Tudo é perfeito em SamBRA. Texto, ritmo, direção, elenco, cenário, figurino, projeções, coreografia, músicos, direção musical, coreografias, técnica, produção. Tudo, tudo e tudo é de alto nível e de excelente qualidade. As escolhas das músicas, a organização do roteiro, bebendo nas melhores fontes, recortando letras e transformando em texto, é um resultado contagiante.
Gustavo, além de assinar o texto, também é o diretor do musical. Esta atividade rendeu indicações e premios no musical sobre a união do samba com futebol, duas paixões nacionais. Não há dúvidas de que indicações virão por SamBra. Entradas e saídas de cena, tanto de cenário quanto elenco, ocupação de todo o palco, alternância de artistas protagonizando cenas, escolha dos momentos de emoção levadas ao extremo. Sábio trabalho.
A equipe é de craques. Vai vendo os nomes: cenário, Helio Eichibauer, figurino de Marília Carneiro e Reinaldo Elias, luz de Paulo Cesar Medeiros, direção musical de Nando Duarte, coreografia e direção de movimento de Renato Vieira, vídeos de Thiago Stauffer. Tudo é harmonioso, bonito e funciona a tempo e a hora com exatidão.

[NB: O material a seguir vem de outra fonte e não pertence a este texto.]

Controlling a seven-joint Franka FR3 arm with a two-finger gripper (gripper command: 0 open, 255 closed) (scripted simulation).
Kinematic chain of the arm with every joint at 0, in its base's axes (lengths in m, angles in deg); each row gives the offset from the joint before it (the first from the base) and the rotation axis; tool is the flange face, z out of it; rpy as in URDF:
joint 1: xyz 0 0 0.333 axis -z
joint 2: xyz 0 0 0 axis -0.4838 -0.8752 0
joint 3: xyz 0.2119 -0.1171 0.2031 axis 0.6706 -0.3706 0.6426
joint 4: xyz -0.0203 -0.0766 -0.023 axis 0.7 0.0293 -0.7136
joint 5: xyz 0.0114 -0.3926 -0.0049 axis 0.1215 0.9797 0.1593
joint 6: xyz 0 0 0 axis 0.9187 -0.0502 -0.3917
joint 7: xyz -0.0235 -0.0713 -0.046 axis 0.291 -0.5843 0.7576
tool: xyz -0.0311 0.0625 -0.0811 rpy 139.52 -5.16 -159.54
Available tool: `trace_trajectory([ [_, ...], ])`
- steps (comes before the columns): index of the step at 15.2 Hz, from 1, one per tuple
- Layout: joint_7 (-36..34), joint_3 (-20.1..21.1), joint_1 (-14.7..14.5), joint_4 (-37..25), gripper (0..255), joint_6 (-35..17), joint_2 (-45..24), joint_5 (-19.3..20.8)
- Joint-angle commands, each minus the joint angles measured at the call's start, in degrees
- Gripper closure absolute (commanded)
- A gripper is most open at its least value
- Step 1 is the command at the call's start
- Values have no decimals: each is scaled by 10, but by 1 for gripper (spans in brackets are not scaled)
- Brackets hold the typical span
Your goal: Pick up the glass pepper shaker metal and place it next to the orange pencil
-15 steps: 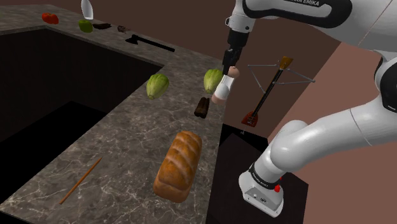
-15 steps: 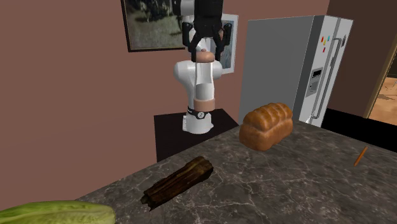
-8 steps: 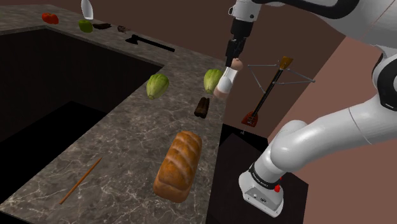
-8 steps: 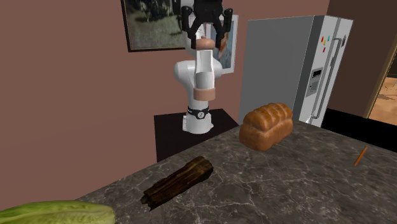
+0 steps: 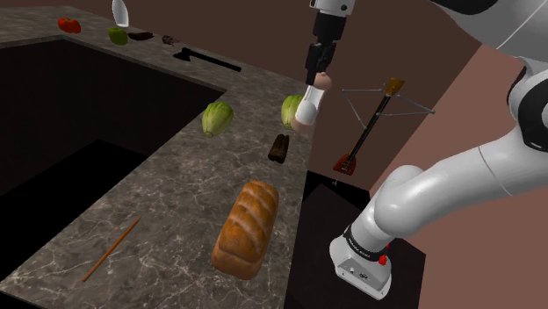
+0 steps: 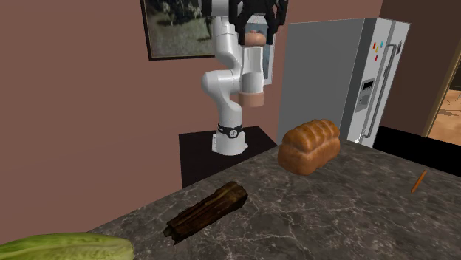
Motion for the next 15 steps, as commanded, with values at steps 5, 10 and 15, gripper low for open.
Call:
trace_trajectory([
  [5, -84, 60, -25, -19, 255, -6, -26, -33],
  [10, -155, 111, -46, -55, 255, -10, -63, -55],
  [15, -227, 160, -67, -108, 255, -13, -116, -66],
])
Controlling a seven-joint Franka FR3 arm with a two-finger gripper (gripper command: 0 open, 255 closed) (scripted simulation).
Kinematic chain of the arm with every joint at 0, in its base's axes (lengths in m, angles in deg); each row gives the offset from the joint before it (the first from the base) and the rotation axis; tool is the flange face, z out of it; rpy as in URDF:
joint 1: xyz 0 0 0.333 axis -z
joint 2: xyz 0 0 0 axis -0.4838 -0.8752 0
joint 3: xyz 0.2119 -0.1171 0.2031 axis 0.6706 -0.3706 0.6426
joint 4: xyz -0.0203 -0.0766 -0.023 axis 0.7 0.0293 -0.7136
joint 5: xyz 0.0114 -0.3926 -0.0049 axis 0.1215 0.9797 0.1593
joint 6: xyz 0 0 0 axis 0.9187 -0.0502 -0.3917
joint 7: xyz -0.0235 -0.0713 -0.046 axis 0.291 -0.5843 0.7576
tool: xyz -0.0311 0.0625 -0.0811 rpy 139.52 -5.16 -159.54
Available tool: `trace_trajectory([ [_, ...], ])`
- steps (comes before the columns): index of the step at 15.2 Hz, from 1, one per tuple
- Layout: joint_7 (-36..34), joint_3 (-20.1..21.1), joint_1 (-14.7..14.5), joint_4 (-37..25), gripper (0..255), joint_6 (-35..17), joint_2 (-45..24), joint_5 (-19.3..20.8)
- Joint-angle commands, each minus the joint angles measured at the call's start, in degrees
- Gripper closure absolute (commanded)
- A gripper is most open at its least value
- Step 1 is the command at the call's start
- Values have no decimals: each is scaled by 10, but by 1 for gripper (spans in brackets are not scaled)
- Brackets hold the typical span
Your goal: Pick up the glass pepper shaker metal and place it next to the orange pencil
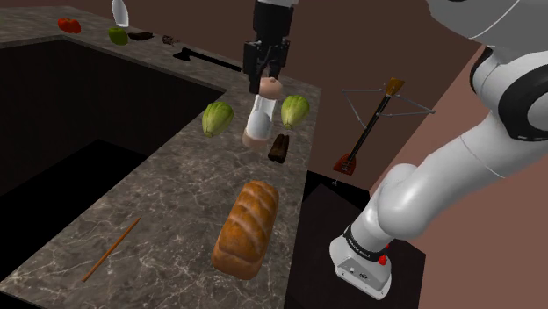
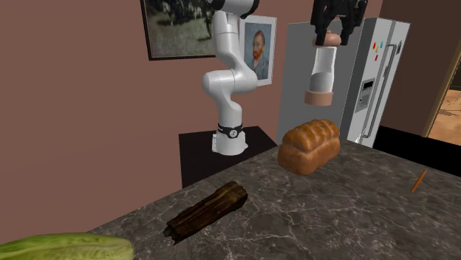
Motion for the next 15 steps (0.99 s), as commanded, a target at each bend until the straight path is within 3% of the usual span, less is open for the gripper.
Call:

O elenco reúne os nomes mais aclamados, talentosos, afinados e presentes em vários musicais: Gustavo Gasparani, Alan Rocha, Ana Velloso, Beatriz Rabello, Bruno Quixote, Édio Nunes, Lilian Valeska, Mauricio Detoni, Patrícia Costa e Wladimir Pinheiro, que encabeçam o conjunto, com mais 7 integrantes. E o melhor: todos sabem sambar!!
Sem mais delongas, SamBRA fica em cartaz até dia 06 de dezembro (dia do meu aniversário - anotem!). Tempo suficiente para conferir, no Teatro João Caetano, Praça Tiradentes, um dos berços do samba, esta homenagem ao ritmo tipicamente brasileiro (e por que não, carioca?) que está no DNA de todos nós. Ótima oportunidade para assistir a um musical de qualidade, com tema nacional e que valoriza algo que é nosso. O Rio precisa da volta dos antigos espetáculos para turistas e moradores, que falam sobre samba e SamBRA ocupa esta lacuna com mais competência. Torço para que esteja em cartaz durante as Olimpíadas! Vida longa a SamBRA!